=== Problem description ===
Copy out each line of the listing that has the word "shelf" in it.

=== Source material ===
.....

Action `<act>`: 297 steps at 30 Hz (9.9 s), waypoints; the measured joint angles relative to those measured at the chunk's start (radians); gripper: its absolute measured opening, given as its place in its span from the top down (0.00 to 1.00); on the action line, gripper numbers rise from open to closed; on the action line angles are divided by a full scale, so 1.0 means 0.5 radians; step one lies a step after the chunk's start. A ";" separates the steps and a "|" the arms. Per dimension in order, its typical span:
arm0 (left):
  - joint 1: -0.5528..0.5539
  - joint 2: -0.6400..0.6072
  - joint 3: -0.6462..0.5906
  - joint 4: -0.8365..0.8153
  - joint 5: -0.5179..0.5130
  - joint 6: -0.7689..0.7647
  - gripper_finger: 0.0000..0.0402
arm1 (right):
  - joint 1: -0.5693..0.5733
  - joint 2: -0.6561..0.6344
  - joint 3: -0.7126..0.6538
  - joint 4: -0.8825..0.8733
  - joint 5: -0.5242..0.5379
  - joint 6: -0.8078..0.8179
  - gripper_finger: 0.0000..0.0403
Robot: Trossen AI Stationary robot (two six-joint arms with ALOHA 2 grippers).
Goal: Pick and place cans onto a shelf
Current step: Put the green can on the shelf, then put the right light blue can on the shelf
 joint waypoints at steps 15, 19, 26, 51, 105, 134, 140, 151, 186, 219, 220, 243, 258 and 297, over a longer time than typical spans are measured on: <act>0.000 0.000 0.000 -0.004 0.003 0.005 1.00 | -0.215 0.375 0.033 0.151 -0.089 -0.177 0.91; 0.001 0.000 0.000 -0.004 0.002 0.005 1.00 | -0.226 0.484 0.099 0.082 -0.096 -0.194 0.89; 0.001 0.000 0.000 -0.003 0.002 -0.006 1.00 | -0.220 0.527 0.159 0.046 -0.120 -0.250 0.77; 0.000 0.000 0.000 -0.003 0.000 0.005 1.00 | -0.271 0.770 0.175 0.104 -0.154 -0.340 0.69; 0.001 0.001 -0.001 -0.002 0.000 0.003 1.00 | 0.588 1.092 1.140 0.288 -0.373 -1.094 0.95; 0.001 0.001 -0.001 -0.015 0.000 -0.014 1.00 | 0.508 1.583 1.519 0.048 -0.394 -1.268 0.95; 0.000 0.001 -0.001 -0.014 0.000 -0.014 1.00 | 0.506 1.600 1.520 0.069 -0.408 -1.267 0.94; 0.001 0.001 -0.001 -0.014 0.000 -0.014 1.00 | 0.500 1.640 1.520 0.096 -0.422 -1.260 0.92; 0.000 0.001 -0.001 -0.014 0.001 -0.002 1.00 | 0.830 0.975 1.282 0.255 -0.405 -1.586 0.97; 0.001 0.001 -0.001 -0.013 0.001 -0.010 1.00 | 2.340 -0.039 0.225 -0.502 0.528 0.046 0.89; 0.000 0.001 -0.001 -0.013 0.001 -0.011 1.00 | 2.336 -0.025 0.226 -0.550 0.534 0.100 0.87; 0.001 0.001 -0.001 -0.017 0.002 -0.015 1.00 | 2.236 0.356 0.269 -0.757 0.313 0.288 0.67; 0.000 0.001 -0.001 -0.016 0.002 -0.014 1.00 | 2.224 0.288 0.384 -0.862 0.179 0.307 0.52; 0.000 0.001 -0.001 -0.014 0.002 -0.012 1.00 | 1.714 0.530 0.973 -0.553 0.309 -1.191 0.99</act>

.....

=== Answer for this exercise ===
Goal: Pick and place cans onto a shelf
Current step: Put the green can on the shelf, then put the right light blue can on the shelf

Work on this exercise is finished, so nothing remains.